::: Supplied entries

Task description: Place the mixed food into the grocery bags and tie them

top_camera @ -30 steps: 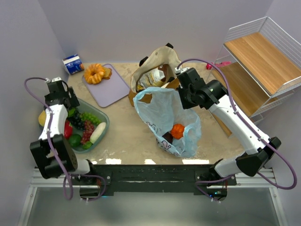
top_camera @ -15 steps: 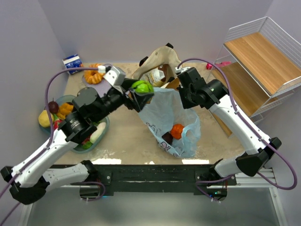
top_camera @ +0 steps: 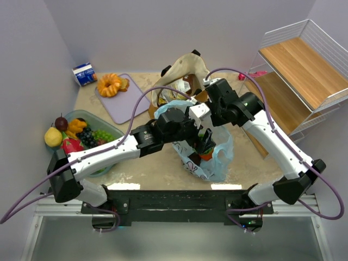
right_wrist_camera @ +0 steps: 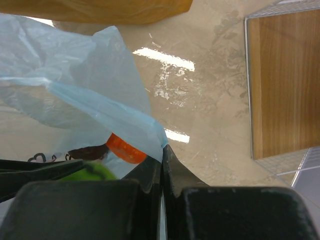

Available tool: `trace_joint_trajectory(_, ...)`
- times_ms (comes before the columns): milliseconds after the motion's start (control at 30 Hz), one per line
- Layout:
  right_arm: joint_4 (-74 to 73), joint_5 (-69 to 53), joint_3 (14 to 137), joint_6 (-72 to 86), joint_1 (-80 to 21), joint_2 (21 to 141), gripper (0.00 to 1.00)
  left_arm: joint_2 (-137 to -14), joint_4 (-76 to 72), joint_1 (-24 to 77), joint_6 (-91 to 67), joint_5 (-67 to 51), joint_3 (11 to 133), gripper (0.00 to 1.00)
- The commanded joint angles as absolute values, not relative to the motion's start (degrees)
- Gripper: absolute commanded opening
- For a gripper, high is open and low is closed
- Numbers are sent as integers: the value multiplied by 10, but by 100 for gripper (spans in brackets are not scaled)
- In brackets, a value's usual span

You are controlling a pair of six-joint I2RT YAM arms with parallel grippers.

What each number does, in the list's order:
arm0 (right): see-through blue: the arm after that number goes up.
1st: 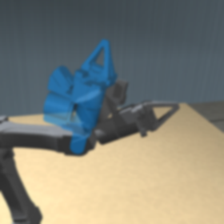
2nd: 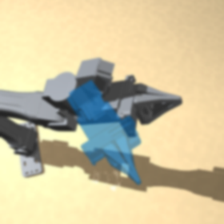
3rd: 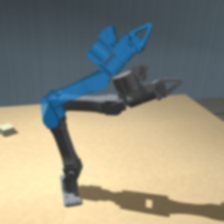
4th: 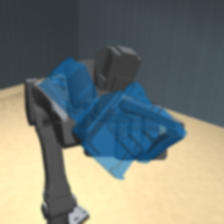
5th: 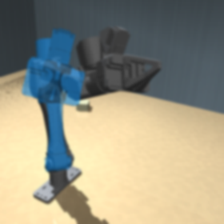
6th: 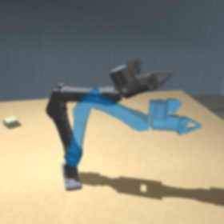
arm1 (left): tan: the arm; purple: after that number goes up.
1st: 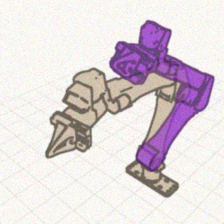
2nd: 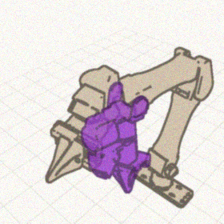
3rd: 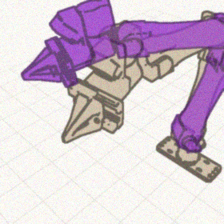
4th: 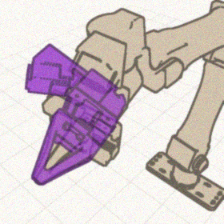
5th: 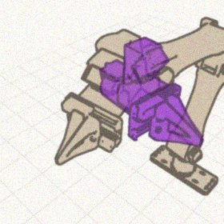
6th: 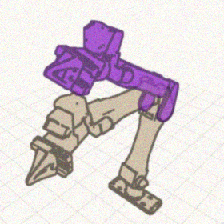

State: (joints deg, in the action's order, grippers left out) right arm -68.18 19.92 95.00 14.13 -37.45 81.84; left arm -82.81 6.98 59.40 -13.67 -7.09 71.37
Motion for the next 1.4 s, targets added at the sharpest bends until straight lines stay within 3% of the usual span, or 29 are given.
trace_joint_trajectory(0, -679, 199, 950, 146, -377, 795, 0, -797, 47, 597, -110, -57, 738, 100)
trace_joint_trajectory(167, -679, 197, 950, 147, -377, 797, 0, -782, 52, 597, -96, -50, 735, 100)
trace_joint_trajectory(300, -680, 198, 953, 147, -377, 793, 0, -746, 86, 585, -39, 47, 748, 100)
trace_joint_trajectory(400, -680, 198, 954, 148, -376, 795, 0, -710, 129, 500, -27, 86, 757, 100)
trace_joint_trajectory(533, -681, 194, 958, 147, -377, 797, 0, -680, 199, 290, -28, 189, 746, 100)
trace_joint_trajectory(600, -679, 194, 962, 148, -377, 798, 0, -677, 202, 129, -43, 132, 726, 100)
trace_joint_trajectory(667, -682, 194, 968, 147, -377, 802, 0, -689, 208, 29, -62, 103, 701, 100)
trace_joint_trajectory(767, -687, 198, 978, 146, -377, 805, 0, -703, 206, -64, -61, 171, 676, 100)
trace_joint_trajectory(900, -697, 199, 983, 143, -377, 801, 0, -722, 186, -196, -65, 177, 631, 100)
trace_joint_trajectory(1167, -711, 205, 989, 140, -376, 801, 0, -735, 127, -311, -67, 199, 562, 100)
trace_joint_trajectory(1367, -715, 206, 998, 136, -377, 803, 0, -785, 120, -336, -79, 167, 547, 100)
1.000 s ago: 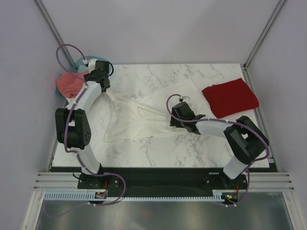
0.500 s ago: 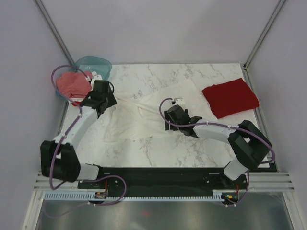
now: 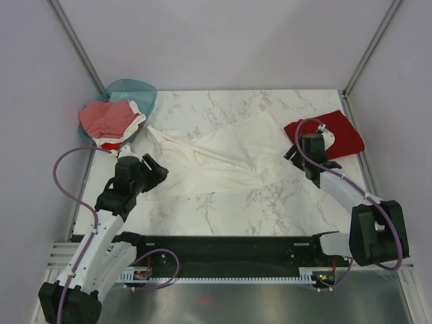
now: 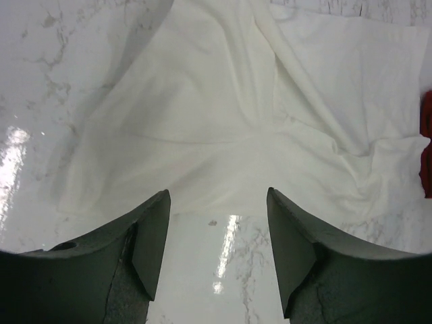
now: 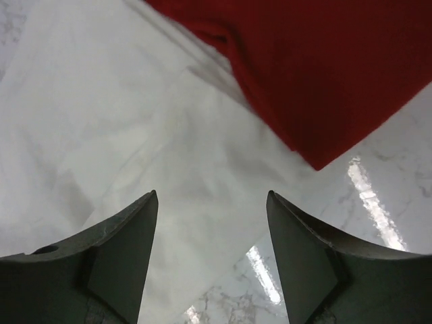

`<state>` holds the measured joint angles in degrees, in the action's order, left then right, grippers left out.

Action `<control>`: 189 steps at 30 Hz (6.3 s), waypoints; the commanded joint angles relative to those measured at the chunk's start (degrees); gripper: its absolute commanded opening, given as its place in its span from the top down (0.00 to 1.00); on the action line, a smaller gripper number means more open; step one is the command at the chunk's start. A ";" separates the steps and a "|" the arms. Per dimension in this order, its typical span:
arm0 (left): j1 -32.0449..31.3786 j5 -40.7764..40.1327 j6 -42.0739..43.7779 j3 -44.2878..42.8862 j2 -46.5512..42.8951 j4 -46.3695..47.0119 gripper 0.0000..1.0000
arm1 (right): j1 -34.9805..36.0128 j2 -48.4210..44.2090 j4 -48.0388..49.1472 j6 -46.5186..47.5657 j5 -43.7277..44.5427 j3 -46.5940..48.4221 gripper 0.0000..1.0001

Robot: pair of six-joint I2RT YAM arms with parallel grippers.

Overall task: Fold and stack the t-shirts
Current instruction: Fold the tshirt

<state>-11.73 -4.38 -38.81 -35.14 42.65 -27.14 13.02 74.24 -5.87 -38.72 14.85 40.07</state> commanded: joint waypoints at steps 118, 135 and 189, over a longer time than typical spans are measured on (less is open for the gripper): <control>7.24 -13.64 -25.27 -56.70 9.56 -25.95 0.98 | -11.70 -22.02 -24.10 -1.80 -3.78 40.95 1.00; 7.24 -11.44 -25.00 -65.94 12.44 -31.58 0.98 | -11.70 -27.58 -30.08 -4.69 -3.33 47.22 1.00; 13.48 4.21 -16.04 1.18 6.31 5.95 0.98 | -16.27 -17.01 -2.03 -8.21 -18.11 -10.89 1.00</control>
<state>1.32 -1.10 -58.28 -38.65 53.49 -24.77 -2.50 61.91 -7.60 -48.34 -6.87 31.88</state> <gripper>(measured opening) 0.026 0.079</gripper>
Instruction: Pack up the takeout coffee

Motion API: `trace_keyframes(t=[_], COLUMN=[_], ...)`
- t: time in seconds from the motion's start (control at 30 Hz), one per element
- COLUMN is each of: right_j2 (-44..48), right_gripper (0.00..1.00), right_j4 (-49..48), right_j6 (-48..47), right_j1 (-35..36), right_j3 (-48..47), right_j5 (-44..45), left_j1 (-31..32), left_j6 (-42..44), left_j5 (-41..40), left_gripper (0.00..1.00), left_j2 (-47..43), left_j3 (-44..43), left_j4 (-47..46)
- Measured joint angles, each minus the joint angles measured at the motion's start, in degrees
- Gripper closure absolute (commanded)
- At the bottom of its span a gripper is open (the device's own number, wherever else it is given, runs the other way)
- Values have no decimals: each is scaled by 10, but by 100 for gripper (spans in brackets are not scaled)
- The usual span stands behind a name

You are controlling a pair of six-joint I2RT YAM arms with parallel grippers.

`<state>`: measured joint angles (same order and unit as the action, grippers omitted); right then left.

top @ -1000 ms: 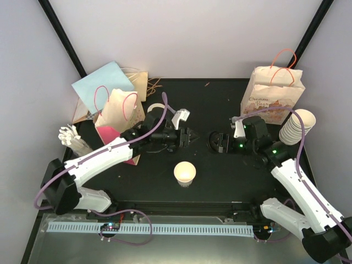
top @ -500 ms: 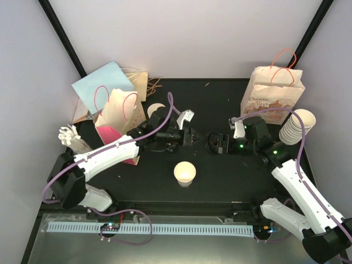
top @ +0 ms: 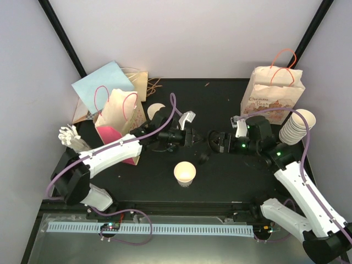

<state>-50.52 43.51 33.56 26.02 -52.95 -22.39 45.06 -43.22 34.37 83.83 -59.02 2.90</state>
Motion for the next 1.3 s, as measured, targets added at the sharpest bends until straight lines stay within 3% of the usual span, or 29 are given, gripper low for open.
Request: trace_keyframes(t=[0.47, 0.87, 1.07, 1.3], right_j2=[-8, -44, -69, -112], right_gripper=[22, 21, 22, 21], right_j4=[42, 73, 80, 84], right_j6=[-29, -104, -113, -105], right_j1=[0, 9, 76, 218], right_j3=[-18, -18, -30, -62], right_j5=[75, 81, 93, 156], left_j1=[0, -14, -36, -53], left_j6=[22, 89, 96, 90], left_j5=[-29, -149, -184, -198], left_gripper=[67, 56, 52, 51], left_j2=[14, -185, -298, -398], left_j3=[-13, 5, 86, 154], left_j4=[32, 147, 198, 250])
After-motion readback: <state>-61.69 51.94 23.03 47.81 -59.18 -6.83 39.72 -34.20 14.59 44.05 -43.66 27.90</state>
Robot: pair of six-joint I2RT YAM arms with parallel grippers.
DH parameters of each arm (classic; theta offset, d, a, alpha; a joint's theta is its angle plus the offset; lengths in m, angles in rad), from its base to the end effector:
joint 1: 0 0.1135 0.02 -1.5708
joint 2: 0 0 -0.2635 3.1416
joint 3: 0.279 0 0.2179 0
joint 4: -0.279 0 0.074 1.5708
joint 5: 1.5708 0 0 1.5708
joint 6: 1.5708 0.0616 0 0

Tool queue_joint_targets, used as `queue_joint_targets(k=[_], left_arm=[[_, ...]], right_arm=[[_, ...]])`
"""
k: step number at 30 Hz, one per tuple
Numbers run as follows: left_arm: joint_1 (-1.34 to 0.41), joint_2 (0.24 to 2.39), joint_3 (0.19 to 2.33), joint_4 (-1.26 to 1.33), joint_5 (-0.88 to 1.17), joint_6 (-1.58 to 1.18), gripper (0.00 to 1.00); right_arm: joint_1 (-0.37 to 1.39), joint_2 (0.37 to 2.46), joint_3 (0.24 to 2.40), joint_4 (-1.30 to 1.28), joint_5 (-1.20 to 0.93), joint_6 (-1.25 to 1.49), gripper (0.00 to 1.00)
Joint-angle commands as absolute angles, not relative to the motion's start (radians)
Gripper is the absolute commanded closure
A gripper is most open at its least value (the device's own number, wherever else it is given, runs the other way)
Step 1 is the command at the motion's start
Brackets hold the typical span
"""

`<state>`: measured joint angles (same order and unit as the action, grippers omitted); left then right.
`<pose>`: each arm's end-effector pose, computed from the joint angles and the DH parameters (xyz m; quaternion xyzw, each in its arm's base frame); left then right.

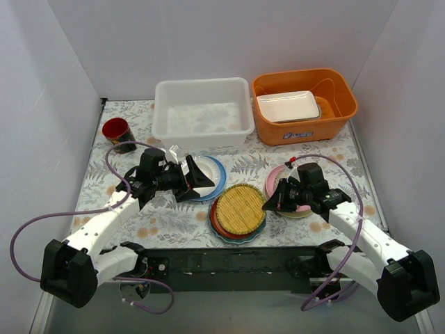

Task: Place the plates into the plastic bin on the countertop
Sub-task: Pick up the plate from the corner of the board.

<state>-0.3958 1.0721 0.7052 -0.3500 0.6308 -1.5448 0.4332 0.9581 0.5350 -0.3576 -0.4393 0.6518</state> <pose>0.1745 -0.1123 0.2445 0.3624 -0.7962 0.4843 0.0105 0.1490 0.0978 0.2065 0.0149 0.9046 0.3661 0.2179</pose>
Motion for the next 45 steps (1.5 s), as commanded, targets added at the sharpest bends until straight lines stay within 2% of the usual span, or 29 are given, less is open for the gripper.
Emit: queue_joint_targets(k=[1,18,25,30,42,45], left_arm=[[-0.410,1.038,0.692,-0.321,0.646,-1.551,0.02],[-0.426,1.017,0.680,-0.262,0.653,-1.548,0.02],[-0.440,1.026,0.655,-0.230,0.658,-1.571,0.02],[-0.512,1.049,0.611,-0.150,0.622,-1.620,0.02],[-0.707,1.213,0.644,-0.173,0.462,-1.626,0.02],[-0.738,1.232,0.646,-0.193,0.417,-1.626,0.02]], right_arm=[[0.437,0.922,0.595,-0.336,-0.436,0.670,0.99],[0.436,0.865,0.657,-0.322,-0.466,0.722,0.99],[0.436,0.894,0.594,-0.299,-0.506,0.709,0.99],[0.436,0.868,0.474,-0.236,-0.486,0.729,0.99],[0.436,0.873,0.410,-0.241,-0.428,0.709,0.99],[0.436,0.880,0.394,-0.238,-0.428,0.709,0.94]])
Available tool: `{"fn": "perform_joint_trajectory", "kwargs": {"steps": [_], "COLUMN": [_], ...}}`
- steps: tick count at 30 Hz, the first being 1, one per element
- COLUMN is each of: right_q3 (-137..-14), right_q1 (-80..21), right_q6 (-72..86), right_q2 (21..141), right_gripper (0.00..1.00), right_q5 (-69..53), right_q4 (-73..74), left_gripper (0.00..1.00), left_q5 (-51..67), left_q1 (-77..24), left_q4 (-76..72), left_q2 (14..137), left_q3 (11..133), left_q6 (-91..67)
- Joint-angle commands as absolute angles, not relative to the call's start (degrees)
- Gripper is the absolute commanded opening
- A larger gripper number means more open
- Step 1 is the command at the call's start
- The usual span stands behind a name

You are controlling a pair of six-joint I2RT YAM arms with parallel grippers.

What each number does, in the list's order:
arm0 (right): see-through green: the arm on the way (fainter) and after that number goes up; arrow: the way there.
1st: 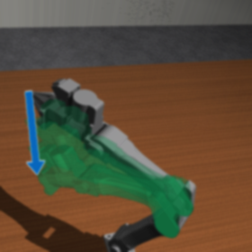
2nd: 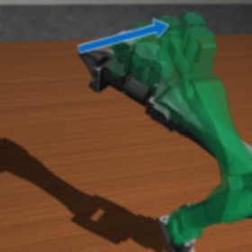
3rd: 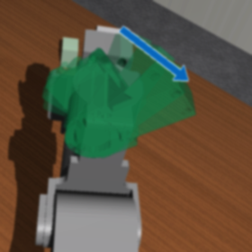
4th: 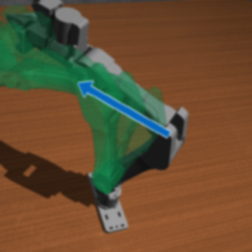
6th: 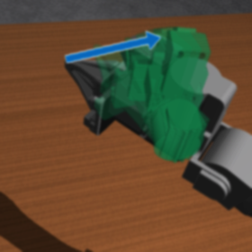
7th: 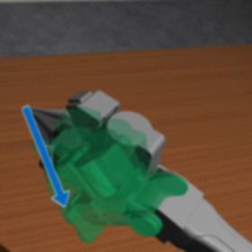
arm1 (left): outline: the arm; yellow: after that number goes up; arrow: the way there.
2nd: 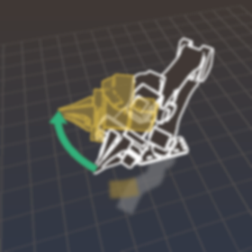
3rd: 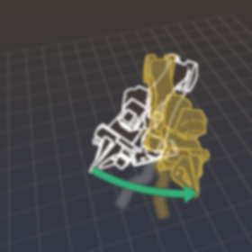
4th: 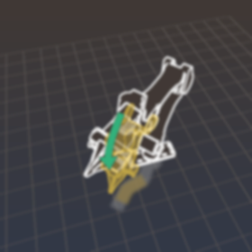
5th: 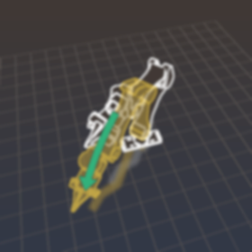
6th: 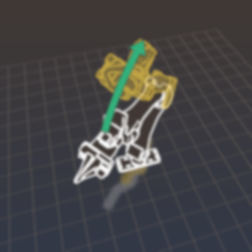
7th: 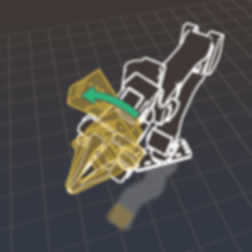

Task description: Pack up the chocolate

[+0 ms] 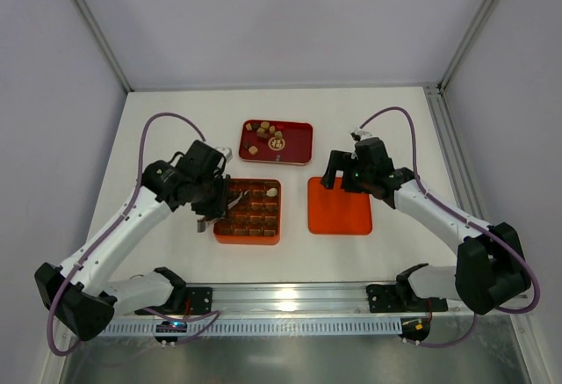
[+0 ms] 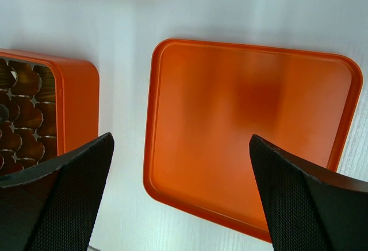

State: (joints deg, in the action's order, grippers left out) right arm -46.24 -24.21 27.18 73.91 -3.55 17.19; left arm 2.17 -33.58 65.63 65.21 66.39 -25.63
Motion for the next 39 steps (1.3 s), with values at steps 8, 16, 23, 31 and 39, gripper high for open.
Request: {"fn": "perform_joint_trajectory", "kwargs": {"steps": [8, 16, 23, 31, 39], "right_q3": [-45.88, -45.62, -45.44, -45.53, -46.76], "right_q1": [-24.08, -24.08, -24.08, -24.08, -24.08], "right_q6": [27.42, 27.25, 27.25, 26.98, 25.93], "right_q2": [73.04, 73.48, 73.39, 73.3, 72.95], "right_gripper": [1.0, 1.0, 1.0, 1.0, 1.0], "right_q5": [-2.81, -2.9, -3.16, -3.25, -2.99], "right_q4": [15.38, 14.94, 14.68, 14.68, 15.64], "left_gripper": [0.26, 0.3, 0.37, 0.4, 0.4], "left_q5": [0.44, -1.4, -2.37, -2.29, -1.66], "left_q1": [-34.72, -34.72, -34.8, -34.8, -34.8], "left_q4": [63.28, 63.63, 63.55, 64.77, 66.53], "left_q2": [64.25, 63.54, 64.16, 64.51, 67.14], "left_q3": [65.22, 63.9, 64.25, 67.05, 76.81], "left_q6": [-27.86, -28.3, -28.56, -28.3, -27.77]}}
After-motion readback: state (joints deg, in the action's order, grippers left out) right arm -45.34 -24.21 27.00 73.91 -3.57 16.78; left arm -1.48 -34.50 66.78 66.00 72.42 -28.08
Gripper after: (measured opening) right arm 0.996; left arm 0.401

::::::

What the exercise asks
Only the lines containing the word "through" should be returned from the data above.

Expected output
arm0 (right): see-through blue: the arm after that number goes up.
arm0 (right): see-through green: the arm on the way (fainter) and after that number goes up; arrow: the way there.

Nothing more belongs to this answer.